By Jess Cartwright
Now more than ever it’s important we look after our mental health. Although we are currently over halfway through the second national lockdown, there is still quite a hill to climb. Being isolated in a house, away from friends and family you might otherwise regularly see, can be very lonely. It also doesn’t help that days are shorter, light is limited and it can be hard to muster the energy to go outside in the crisp winter air, but maybe that’s just what we need to be doing.
Spending time outdoors has helped many people with their mental health. Going for a brisk walk can help clear your mind and physical activity releases endorphins which can improve your mood and outlook. Getting outside while the sun is shining is also helpful if you suffer from seasonal affective disorder (SAD) and can give you a little bit of extra vitamin D that’s hard to come by in winter months. In line with current lockdown rules, you may also meet up with one other person for exercise, so that can help with feeling lonely, too.

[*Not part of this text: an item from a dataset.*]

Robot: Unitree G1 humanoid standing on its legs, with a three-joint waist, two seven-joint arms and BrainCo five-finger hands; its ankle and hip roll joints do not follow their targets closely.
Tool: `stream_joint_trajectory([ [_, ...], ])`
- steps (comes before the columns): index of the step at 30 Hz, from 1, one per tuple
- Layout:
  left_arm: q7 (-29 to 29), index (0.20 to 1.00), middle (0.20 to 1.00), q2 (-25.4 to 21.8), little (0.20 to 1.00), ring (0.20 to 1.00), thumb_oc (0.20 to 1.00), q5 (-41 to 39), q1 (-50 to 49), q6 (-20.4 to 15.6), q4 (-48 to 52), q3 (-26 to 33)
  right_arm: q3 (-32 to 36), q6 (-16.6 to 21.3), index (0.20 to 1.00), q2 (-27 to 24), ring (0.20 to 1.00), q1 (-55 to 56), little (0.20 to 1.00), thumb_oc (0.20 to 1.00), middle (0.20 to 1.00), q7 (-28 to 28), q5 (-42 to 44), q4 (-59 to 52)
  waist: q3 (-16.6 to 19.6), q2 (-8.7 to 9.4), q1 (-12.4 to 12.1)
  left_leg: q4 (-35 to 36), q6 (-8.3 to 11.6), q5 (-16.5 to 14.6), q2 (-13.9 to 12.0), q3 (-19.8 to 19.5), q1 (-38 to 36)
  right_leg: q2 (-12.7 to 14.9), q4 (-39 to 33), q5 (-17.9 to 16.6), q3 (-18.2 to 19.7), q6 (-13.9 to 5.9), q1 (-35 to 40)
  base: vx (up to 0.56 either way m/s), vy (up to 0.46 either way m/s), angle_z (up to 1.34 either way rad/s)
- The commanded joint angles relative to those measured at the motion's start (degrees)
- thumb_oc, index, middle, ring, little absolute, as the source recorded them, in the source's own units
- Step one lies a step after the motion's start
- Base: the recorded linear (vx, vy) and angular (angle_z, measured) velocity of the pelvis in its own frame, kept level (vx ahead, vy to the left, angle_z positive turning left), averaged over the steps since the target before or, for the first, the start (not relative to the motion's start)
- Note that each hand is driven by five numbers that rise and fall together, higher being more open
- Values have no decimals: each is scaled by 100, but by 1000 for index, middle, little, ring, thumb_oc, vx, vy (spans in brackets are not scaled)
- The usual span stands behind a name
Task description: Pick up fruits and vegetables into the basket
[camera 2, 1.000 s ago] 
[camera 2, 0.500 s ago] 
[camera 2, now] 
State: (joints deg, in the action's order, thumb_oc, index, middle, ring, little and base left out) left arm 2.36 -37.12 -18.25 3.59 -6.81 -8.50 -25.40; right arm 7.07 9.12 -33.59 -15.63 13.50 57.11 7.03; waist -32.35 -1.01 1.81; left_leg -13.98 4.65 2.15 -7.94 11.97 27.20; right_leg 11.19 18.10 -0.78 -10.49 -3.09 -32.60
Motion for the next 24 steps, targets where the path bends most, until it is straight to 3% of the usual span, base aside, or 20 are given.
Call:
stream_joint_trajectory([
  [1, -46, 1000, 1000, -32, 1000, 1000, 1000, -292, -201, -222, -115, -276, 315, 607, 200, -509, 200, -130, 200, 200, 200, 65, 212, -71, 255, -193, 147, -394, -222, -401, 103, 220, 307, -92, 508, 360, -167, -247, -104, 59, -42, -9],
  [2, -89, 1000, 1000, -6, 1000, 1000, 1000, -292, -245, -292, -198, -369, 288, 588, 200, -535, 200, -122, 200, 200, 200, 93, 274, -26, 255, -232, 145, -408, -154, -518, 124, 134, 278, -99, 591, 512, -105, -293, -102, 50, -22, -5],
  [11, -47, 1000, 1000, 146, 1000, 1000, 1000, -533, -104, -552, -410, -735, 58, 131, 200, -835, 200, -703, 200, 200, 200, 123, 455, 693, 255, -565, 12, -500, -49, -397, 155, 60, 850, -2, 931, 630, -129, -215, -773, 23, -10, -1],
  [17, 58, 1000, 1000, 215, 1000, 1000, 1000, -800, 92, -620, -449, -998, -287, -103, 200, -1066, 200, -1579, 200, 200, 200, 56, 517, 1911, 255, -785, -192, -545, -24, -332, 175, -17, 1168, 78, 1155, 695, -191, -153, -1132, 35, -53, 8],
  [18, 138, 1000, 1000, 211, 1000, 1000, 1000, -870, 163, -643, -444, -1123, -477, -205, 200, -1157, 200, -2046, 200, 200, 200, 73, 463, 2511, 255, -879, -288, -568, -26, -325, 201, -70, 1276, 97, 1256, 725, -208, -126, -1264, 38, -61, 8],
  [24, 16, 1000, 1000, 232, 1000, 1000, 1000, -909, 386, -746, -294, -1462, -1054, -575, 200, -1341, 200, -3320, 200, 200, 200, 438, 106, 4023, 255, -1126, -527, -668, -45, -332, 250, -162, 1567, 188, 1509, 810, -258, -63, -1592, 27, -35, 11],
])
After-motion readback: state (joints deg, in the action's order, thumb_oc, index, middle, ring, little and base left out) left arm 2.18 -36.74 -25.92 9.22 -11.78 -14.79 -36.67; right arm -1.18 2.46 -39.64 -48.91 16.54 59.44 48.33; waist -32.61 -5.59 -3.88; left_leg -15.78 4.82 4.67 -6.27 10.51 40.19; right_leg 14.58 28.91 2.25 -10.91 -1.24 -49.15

In the UK we are blessed with beautiful scenery that’s just asking to be explored. Here is a (non-exhaustive) list of some of the best local walks you can go on in Avon and Cardiff, with some points of interest to spot while you’re there. Just remember to stick to lockdown rules, clear up after yourself and leave these great places as you find them.
Just outside of Bristol is this beautiful wood that teeters on the edge of the city, giving incredible views from the top of Avon Gorge out onto the Clifton Suspension Bridge and beyond. You’ll feel like you’re a million miles away from the city, lost in deep woodlands full of interesting fairytale-esque trees including veteran and ancient trees. Take particular care to spot whitebeams; some species of which only grow in this woodland. This includes the Bristol, Leigh Woods and Wilmott’s whitebeam. As well as a wealth of trees, the woodland is home to bats, insects, birds, animals, reptiles and interesting flora.
Ashton Court Estate
This is one to go to if you want to spot some deer. The estate has been open to visitors since the owner passed away and left it to the city of Bristol. While a lot of the facilities are currently closed to the public, you can still go for a walk on the grounds. You’ll be treated to views over the city as well as the chance to spot deer. There are over one hundred red deer (which are Britain’s largest land animal) and around one hundred fallow deer. You’ll find it hard not to notice the red deers’ large antlers, which determine the ‘rank’ in the herd. Silhouettes of the antlers set against the backdrop of the city on a winter morning is a magical sight. Just make sure you keep your distance from the deer, they are free-roaming and should be treated with respect and approached with caution, keeping loud noises to a minimum and a safe distance at all times.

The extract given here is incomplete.